_Exercise directions_
An exact copy of the listing is needed, with every line kept.
----- Dataset excerpt -----
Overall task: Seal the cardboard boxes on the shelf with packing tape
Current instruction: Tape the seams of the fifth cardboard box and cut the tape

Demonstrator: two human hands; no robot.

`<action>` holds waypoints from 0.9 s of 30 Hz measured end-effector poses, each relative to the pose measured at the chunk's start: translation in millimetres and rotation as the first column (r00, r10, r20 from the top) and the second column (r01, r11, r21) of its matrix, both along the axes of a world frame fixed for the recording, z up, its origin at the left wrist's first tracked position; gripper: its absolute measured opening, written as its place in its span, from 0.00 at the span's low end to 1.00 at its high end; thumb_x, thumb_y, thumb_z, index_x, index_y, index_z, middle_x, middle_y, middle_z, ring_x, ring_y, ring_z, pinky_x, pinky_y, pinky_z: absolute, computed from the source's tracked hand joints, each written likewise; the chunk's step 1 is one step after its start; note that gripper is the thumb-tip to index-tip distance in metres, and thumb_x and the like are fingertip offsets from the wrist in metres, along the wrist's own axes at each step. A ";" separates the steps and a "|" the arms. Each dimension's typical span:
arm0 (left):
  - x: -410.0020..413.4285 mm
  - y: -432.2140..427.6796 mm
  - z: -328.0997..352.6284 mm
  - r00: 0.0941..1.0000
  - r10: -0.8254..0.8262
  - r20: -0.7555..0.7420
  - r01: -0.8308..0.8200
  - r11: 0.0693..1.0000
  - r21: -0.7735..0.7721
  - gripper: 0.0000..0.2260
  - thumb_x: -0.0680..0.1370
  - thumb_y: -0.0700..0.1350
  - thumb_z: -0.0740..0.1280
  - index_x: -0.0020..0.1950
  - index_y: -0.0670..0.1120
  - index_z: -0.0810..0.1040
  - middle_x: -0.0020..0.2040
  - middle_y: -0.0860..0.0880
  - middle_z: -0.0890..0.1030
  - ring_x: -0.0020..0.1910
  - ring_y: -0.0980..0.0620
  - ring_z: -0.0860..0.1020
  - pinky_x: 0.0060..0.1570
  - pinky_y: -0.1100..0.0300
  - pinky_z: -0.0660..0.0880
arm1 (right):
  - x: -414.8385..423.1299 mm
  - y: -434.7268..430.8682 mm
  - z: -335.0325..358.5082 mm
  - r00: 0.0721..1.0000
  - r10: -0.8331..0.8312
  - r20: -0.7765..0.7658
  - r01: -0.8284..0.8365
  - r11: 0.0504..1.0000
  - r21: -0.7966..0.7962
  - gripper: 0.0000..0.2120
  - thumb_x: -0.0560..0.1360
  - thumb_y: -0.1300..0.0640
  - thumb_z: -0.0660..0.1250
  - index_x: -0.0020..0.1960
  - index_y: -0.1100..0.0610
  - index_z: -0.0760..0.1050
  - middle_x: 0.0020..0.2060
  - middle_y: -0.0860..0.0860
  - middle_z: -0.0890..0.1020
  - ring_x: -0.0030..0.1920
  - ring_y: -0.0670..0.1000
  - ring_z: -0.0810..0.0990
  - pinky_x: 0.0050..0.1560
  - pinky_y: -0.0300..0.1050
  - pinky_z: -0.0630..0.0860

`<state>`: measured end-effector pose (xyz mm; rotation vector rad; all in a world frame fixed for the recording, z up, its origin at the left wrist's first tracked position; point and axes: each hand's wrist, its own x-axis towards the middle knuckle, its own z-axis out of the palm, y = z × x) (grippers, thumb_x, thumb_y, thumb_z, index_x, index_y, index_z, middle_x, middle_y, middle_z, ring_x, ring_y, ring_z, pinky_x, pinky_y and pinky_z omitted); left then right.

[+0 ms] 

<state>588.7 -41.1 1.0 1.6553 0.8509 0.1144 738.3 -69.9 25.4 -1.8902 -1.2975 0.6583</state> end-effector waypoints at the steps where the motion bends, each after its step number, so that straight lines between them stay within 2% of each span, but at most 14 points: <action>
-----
_Response to the exercise_
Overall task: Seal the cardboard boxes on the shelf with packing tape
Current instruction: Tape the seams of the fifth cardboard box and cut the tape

Demonstrator: two human hands; no robot.

`<action>` holds waypoints from 0.9 s of 30 Hz measured end-effector poses, each relative to the pose measured at the chunk's start: translation in millimetres and rotation as the first column (r00, r10, r20 from the top) and the second column (r01, r11, r21) of its matrix, both along the axes of a world frame fixed for the recording, z up, its origin at the left wrist's first tracked position; gripper: its absolute measured opening, written as its place in its span, from 0.00 at the span's low end to 1.00 at its high end; thumb_x, thumb_y, thumb_z, index_x, index_y, index_z, middle_x, middle_y, middle_z, ring_x, ring_y, ring_z, pinky_x, pinky_y, pinky_z: absolute, computed from the source's tracked hand joints, each written likewise; the chunk's step 1 is one step after its start; note that gripper is the thumb-tip to index-tip distance in metres, and thumb_x and the like are fingertip offsets from the wrist in metres, along the wrist's own axes at each step. A ";" separates the steps and a "|" the arms. Each dimension's typical span:
arm0 (left):
  - x: -410.0020..413.4285 mm
  - y: -432.2140..427.6796 mm
  - z: -328.0997..352.6284 mm
  - r00: 0.0941..1.0000
  - r10: -0.8254..0.8262
  - r20: -0.7555..0.7420
  - r01: -0.8308..0.8200
  - r11: 0.0693..1.0000
  - r21: -0.7735..0.7721
  - gripper: 0.0000..0.2260
  - thumb_x: -0.0680..0.1370
  - thumb_y: -0.0700..0.1350
  - thumb_z: -0.0740..0.1280
  - index_x: -0.0020..0.1950
  - index_y: -0.0670..0.1120
  - index_z: -0.0810..0.1040
  - middle_x: -0.0020..0.2040
  - middle_y: -0.0860..0.0880
  - middle_z: -0.0890..0.1030
  - ring_x: -0.0020..0.1910
  - ring_y: -0.0980..0.0620
  - ring_z: -0.0860..0.1020
  - pinky_x: 0.0060..0.1570
  - pinky_y: -0.1100..0.0300
  - pinky_z: -0.0660..0.0880
arm1 (right):
  - x: -414.8385..423.1299 mm
  - y: -434.7268..430.8682 mm
  - z: -335.0325..358.5082 mm
  - r00: 0.0721..1.0000
  - r10: -0.8331..0.8312
  - r20: -0.7765..0.7658
  - r01: -0.8284..0.8365
  - r11: 0.0504..1.0000
  - r21: -0.7966..0.7962
  - gripper: 0.0000..0.2120
  - thumb_x: -0.0560..0.1360
  - thumb_y: -0.1300..0.0640
  - thumb_z: -0.0660..0.1250
  - index_x: -0.0020..0.1960
  - index_y: -0.1100..0.0610
  - index_z: -0.0760..0.1050
  - middle_x: 0.0020..0.2060
  - middle_y: -0.0860..0.0860
  - middle_z: -0.0890..0.1020
  - ring_x: -0.0030..0.1920
  - ring_y: -0.0670..0.1000
  - ring_z: -0.0810..0.0990
  - pinky_x: 0.0050..0.1560
  - pinky_y: -0.0300..0.1050
  - pinky_z: -0.0630..0.0860

`<state>`: measured end-effector pose (xyz mm; rotation vector rad; all in a world frame fixed for the recording, z up, its origin at the left wrist's first tracked position; point and axes: each hand's wrist, its own x-axis towards the middle knuckle, its own z-axis out of the palm, y = z × x) (grippers, thumb_x, thumb_y, thumb_z, index_x, index_y, index_z, middle_x, middle_y, middle_z, ring_x, ring_y, ring_z, pinky_x, pinky_y and pinky_z omitted); left then right.

[+0 ms] 

<state>588.7 -41.1 1.0 1.6553 0.8509 0.1144 738.3 -69.9 25.4 -1.8902 -1.2975 0.6583</state> end-effector waypoints at the steps where the motion bends, each after its step number, so that straight lines between them stay within 2% of each span, but at most 14 points: <action>

The output for this exercise is complete.